:: Task item ::
Filter the listing below, keeping every line that holds "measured".

►

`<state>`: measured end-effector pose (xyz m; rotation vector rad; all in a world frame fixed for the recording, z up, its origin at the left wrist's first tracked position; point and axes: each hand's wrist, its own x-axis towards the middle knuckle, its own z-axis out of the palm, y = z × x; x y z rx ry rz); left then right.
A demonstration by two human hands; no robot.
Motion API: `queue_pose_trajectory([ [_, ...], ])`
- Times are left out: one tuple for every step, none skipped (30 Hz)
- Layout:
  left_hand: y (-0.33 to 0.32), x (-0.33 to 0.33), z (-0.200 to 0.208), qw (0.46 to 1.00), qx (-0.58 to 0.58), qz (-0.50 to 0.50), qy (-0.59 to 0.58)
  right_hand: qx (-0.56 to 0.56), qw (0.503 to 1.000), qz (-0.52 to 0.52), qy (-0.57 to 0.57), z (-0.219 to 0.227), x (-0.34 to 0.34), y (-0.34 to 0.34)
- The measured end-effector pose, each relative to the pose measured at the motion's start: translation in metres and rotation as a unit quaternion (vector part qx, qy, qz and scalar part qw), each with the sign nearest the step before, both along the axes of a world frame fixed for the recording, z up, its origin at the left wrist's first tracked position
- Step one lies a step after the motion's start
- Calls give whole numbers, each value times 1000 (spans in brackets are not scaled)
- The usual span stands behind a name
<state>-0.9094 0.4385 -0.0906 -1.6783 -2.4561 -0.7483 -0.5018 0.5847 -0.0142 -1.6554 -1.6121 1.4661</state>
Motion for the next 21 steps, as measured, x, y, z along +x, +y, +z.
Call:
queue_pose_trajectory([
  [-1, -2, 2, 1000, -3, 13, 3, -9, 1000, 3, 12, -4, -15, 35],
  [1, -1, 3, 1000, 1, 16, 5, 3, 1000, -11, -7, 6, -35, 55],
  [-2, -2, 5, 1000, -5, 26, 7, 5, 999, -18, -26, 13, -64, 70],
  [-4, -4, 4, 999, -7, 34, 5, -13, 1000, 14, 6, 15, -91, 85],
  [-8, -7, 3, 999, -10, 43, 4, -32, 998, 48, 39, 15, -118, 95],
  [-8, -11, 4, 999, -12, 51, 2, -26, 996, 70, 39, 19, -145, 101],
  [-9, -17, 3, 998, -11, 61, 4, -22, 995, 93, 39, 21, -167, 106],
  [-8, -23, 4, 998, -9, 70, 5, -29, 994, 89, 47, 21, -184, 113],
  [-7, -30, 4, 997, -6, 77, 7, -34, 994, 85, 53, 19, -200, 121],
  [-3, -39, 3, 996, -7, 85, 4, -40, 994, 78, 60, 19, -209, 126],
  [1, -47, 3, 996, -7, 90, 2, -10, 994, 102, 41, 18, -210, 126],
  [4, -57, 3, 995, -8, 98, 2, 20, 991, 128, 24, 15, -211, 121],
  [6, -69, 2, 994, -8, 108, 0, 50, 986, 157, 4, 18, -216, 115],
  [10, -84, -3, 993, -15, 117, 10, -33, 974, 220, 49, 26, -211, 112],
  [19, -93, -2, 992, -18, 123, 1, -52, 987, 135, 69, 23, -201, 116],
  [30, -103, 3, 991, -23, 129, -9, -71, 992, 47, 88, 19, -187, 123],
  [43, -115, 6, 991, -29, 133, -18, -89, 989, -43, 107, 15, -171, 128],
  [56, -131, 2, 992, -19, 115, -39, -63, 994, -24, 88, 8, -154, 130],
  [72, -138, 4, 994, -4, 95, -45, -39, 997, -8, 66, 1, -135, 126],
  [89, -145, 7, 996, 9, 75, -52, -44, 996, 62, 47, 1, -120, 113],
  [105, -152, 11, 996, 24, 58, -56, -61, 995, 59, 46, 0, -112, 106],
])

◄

:: Exercise answer ::
`<state>`: measured end-effector pose (xyz m; rotation vector rad; all in a world frame fixed for the recording, z up, its origin at the left wrist's first tracked position; point and axes: each hand's wrist, its own x-axis towards the middle knuckle, its own z-axis out of the palm, y = z × x; x y z rx ry rz); left then right.
- The measured end-effector pose, each relative to the pose measured at the motion's start: translation in metres and rotation as a unit quaternion (vector part qx, qy, qz and scalar part qw), each with the sign nearest the step before, both along the axes of a world frame fixed for the recording, z up, its origin at the left wrist's first tracked position
Motion for the next 21 steps, as measured, x, y, z along +x, +y, +z.

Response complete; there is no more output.